Furthermore, the principle of detailed balance, which ensures this equilibrium, requires that the rate of flow from one macrostate to another is balanced by the flow in the reverse direction. This means the ratio of the effective rate constants for, say, merging from two blocks to one versus splitting from one to two, must be equal to the ratio of the total probabilities of being in those states. These probabilities are sums over Stirling numbers, and so the very dynamics of the physical system are governed by these combinatorial quantities.

Finally, it is worth seeing how these numbers, which seem so tied to discrete counting, also live within the smooth, continuous world of calculus and analysis. Their role here is more subtle but just as fundamental. The Stirling numbers of the first kind are the coefficients that connect two different types of polynomials: standard powers $x^k$ and the so-called "rising factorials" $x^{(n)} = x(x+1)\cdots(x+n-1)$. Specifically, we have: $x^{(n)} = \sum_{k=0}^n c(n,k) x^k$ This identity makes them a kind of mathematical translator, allowing us to switch between two different algebraic languages. This "translation" service is surprisingly useful. Consider a function like $f(z) = \cos(\log(1-z))$. If we want to find its Maclaurin series expansion, we are asking for the coefficients of $z^n$. This looks like a formidable task.
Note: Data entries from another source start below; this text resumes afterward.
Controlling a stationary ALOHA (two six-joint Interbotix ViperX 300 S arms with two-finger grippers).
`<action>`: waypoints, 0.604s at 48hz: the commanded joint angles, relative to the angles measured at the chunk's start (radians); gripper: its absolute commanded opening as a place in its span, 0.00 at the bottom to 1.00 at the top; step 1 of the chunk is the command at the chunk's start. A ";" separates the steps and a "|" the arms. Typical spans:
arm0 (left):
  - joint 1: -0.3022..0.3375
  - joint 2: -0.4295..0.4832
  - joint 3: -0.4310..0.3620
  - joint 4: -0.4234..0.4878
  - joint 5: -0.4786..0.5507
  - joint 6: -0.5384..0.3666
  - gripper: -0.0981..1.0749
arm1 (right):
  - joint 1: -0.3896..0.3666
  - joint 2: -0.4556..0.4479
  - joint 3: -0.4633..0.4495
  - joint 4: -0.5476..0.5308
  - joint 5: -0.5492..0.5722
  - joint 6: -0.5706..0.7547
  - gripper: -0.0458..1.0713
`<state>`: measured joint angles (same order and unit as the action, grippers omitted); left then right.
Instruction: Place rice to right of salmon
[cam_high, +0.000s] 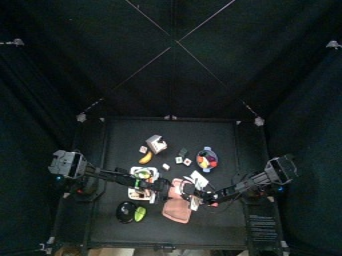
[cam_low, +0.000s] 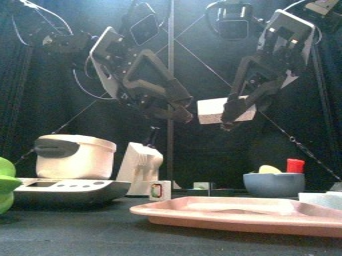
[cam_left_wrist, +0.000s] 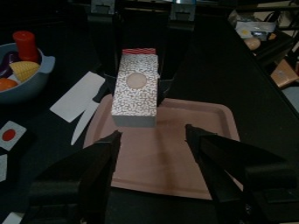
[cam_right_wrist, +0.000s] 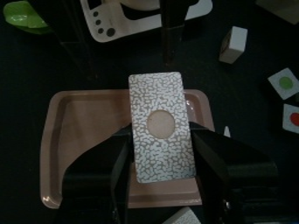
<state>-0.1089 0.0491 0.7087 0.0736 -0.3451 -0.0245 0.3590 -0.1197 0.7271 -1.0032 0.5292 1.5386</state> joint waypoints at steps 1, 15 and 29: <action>0.011 -0.029 -0.011 -0.028 -0.008 -0.002 0.88 | 0.028 -0.046 0.002 0.123 0.040 0.012 0.48; 0.020 -0.034 -0.005 -0.063 -0.023 0.003 0.88 | 0.250 -0.034 0.003 0.264 0.285 0.305 0.48; 0.020 -0.035 -0.005 -0.066 -0.054 0.002 0.88 | 0.431 0.023 0.003 0.247 0.462 0.798 0.48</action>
<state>-0.0920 0.0383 0.7133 0.0107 -0.3850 -0.0230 0.7563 -0.0997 0.7501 -0.7547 0.9541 2.2503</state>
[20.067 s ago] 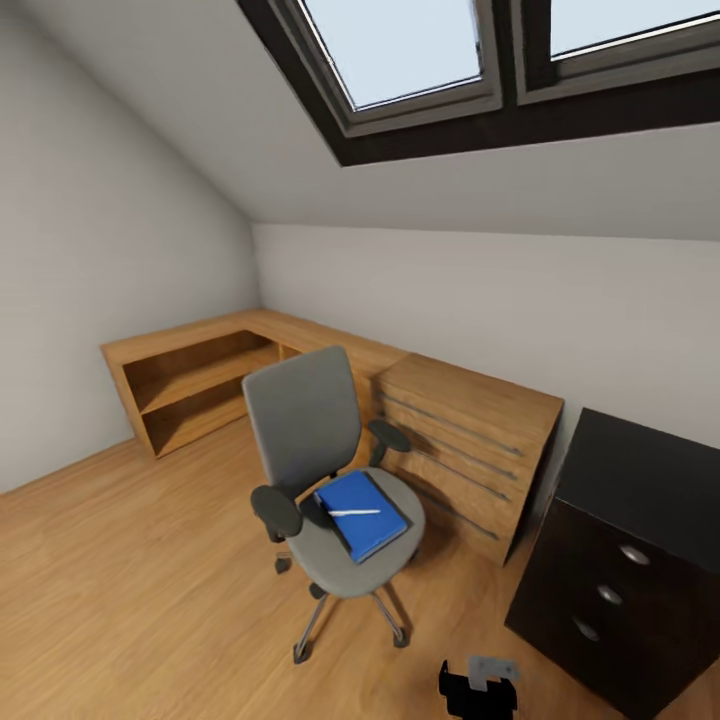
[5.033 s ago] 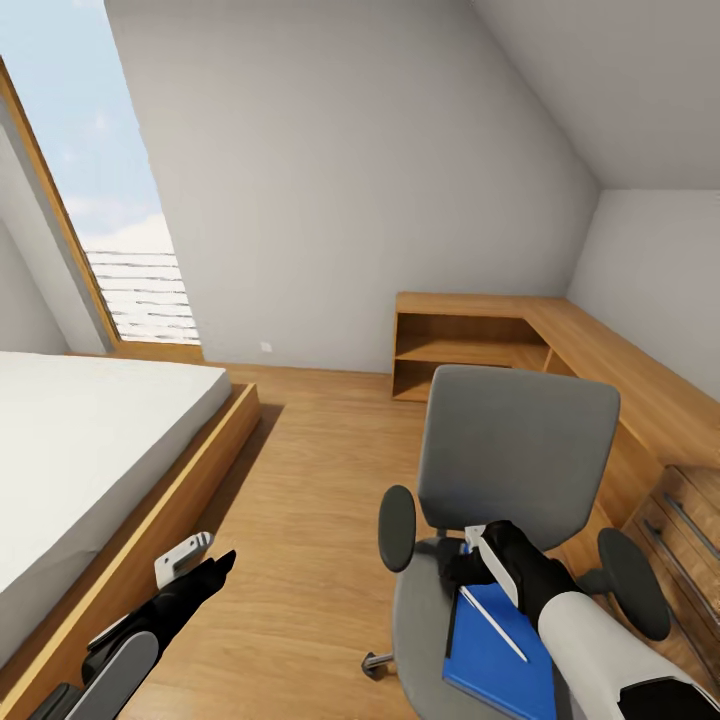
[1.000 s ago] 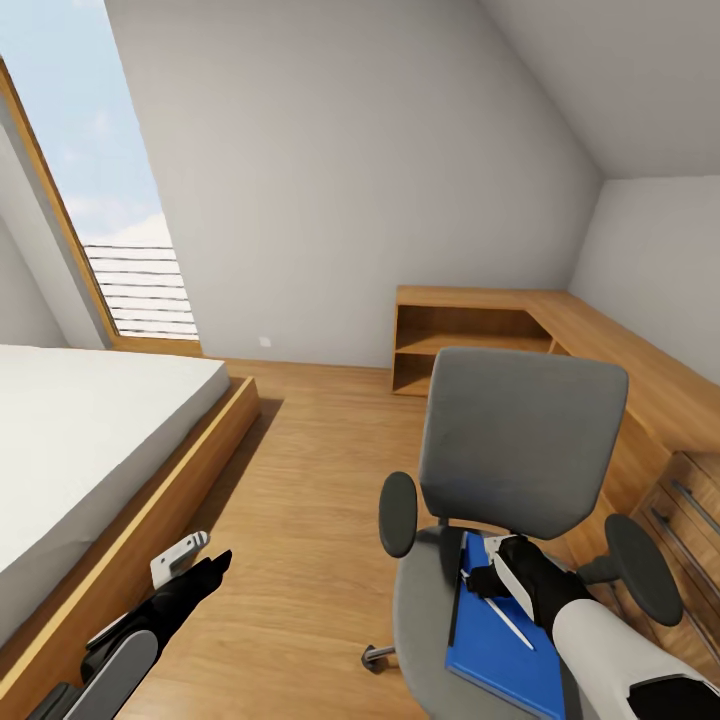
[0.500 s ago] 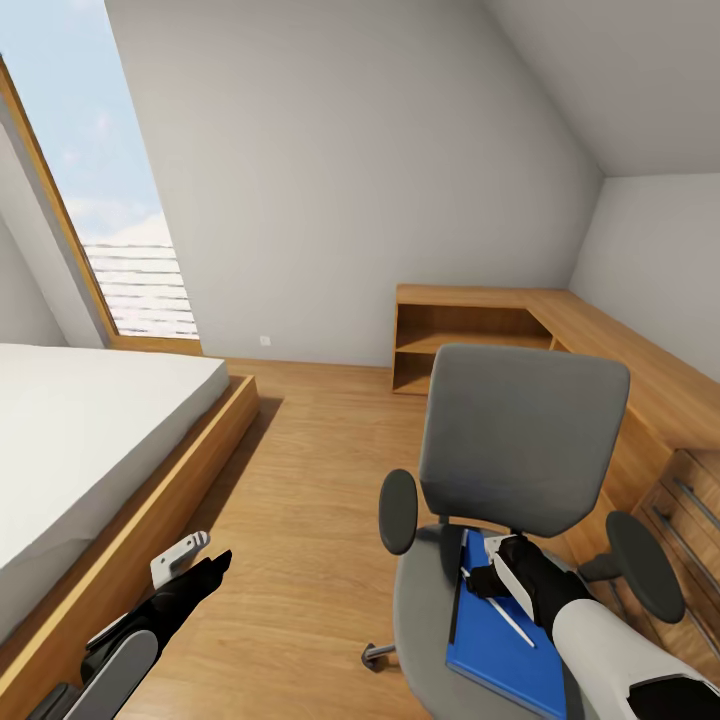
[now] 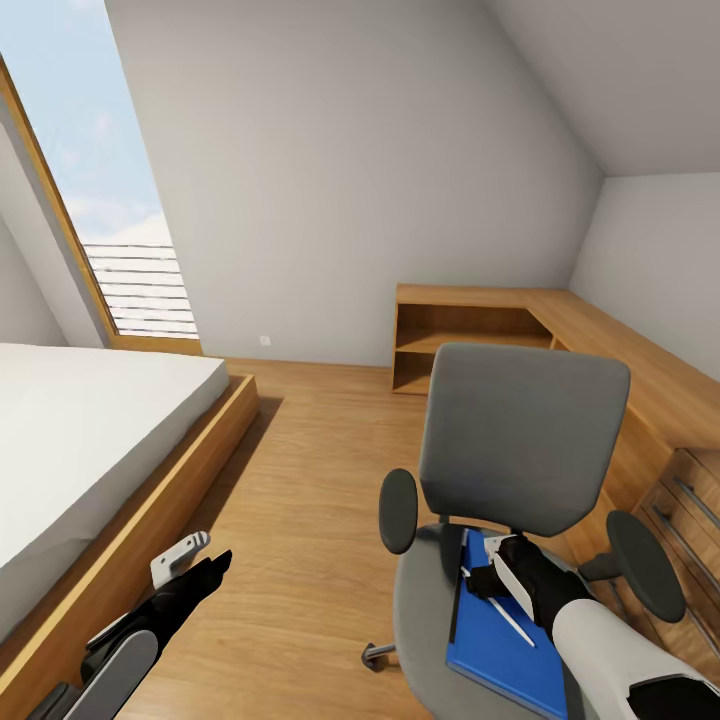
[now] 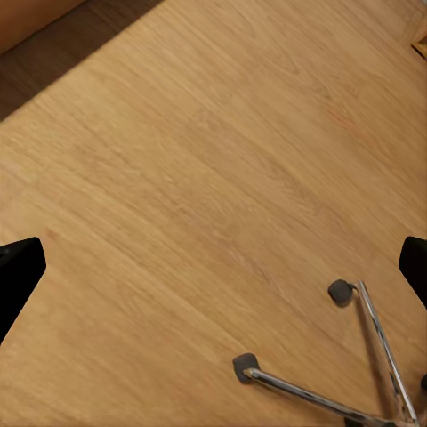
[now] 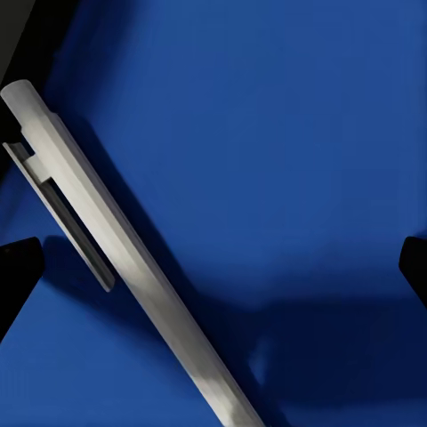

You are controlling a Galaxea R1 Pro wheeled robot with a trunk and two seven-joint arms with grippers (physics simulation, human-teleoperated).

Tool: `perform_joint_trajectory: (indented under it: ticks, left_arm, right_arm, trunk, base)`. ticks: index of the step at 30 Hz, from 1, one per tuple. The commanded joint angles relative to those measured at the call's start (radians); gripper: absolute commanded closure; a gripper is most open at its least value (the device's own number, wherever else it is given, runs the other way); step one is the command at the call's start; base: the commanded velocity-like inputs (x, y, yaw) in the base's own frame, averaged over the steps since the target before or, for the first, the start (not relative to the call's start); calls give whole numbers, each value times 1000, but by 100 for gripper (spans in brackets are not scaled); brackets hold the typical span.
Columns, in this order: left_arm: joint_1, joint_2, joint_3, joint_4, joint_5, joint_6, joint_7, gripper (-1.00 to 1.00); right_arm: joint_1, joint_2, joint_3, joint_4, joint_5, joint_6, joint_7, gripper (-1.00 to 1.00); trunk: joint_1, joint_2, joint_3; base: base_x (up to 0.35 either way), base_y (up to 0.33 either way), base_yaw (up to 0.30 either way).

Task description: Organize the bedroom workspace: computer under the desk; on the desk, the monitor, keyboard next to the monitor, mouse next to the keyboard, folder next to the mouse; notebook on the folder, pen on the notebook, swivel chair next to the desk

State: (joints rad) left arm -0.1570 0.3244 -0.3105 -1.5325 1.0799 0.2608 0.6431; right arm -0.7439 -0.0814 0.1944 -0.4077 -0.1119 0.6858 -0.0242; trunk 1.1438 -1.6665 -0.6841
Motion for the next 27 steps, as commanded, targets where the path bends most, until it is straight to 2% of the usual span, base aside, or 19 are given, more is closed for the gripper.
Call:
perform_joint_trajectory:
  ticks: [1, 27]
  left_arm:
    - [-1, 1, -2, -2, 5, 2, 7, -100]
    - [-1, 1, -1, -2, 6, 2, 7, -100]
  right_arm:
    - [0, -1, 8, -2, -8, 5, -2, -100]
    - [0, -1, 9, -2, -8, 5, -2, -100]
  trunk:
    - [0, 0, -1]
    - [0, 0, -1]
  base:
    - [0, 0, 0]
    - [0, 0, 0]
But the series for the logarithm brings in terms related to factorials, and the series for cosine uses simple powers. To combine them, one needs to translate between these forms, and it is precisely the Stirling numbers of the first kind that emerge to do the job, giving us the final coefficients in a beautifully structured way. Their appearance here is not an accident; it is a consequence of their deep algebraic role as the bridge between powers and factorials.
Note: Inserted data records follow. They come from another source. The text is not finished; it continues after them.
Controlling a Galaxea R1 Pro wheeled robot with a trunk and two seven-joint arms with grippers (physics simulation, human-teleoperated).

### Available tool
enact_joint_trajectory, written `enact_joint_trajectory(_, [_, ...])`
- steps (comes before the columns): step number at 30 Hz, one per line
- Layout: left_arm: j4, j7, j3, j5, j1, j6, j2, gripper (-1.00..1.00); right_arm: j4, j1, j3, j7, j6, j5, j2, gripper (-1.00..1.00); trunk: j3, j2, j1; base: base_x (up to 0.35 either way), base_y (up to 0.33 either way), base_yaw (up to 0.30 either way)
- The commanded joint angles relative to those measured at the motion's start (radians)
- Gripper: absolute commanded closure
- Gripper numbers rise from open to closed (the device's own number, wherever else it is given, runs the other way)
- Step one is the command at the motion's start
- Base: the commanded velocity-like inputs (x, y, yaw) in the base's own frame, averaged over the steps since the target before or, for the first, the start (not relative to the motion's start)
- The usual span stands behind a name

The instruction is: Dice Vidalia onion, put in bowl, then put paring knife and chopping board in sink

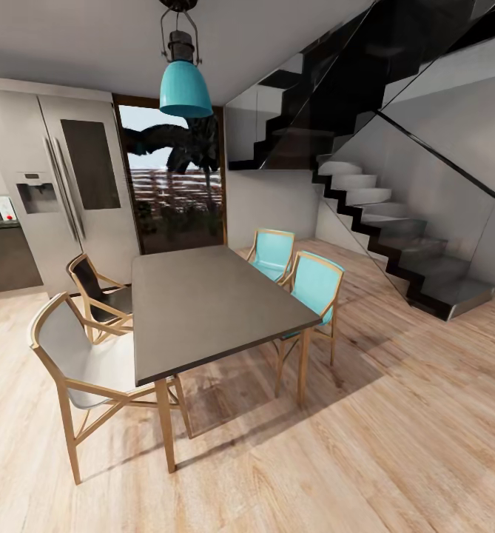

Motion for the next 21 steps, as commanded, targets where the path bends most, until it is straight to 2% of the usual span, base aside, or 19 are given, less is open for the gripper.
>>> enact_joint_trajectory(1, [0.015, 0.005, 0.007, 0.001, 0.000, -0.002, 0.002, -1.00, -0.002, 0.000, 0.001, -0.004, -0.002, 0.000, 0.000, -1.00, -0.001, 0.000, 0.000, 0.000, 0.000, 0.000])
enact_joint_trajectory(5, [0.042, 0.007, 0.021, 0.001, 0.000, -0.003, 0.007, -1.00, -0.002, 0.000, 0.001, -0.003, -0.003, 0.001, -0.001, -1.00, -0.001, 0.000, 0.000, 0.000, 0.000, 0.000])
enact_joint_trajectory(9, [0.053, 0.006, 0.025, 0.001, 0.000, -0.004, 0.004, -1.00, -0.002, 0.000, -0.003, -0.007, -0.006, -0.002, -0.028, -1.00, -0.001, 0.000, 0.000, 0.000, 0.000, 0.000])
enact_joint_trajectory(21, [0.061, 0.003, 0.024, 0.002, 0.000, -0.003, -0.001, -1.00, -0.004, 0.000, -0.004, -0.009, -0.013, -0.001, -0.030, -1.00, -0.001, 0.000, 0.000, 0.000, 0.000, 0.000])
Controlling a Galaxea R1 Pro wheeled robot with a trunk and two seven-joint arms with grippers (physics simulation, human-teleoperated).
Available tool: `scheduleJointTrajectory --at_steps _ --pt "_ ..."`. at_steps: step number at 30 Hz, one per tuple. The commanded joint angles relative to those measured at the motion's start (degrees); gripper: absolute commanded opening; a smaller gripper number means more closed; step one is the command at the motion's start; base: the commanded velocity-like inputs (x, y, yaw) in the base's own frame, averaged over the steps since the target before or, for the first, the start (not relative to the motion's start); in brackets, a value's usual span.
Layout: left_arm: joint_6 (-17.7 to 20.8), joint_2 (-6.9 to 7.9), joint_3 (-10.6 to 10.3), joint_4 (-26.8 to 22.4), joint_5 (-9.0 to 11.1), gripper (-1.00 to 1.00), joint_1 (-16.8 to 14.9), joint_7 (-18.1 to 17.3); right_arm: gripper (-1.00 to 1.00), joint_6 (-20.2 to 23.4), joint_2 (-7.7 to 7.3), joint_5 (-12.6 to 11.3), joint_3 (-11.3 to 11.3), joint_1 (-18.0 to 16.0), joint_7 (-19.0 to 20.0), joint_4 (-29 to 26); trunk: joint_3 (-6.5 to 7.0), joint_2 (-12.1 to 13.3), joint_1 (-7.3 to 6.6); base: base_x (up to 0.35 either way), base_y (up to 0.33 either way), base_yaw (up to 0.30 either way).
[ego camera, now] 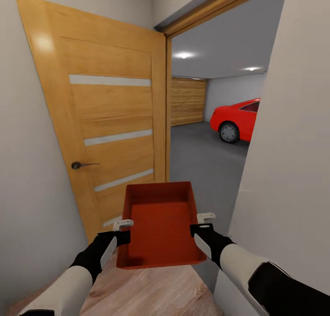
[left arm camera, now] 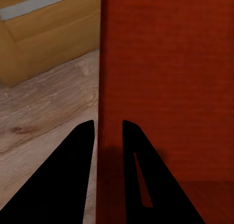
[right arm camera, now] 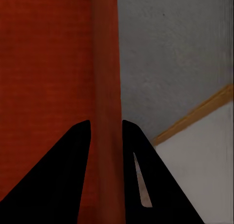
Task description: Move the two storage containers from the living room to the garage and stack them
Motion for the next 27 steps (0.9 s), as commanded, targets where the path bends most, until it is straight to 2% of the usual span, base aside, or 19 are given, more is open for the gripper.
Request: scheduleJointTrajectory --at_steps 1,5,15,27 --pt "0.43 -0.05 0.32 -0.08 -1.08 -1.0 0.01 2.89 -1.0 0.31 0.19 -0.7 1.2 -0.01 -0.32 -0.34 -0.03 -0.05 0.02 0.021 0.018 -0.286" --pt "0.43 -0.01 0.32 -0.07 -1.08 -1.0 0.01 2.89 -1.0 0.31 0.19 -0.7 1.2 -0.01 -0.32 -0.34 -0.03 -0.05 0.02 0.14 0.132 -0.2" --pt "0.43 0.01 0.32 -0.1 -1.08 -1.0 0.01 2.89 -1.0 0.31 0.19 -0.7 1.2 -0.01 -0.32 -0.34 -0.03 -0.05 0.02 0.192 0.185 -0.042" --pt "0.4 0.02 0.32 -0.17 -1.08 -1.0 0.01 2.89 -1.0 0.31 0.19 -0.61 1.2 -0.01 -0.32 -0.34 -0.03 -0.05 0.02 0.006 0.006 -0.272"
From a deck of cards to the entropy of a physical system, from the diversity of genes to the fabric of mathematical functions, the Stirling numbers of the first kind appear again and again. They are a testament to the profound and often surprising unity of science and mathematics. What begins as a simple question about seating arrangements becomes a key that unlocks a deeper understanding of randomness, evolution, and physical law. It shows us that the patterns we find in our abstract thoughts can echo in the workings of the universe itself.